=== MATERIAL FOR THE TASK ===

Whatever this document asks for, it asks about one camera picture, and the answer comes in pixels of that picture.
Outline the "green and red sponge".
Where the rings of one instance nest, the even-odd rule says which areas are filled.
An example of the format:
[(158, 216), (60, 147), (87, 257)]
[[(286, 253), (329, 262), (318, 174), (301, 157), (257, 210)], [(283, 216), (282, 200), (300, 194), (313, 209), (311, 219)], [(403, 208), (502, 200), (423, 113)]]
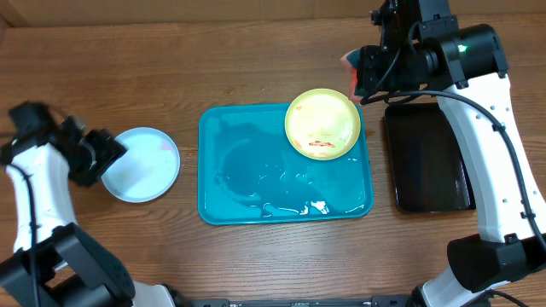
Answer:
[(362, 96), (359, 96), (356, 94), (357, 68), (360, 62), (360, 50), (354, 49), (352, 51), (347, 52), (345, 55), (343, 55), (340, 58), (340, 61), (351, 75), (351, 85), (350, 85), (348, 97), (355, 104), (359, 104), (360, 101), (363, 99)]

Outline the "light blue plate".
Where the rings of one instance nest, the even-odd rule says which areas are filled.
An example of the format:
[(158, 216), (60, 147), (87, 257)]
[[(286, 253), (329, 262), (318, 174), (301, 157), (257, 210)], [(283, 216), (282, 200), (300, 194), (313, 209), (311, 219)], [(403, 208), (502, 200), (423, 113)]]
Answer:
[(114, 197), (130, 203), (159, 198), (177, 180), (182, 166), (176, 143), (164, 132), (148, 127), (127, 130), (115, 137), (126, 148), (102, 175)]

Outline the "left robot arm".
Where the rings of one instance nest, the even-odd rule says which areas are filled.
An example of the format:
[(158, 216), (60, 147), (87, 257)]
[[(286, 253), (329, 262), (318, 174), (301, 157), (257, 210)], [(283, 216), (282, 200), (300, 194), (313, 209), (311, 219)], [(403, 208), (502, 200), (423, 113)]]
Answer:
[(15, 189), (14, 254), (1, 286), (22, 306), (189, 306), (167, 285), (133, 281), (125, 266), (76, 222), (68, 184), (89, 187), (126, 149), (107, 130), (85, 131), (68, 116), (25, 101), (9, 110), (16, 132), (1, 147)]

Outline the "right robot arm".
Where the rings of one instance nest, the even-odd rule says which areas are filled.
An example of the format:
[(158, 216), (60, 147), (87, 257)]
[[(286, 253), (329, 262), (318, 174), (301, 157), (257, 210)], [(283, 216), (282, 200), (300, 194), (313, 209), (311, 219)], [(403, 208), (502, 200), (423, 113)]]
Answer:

===

WHAT TO DO - If a line in the listing holds the word "robot", list that line.

OUTPUT BELOW -
Outline the "left robot arm".
Outline the "right robot arm".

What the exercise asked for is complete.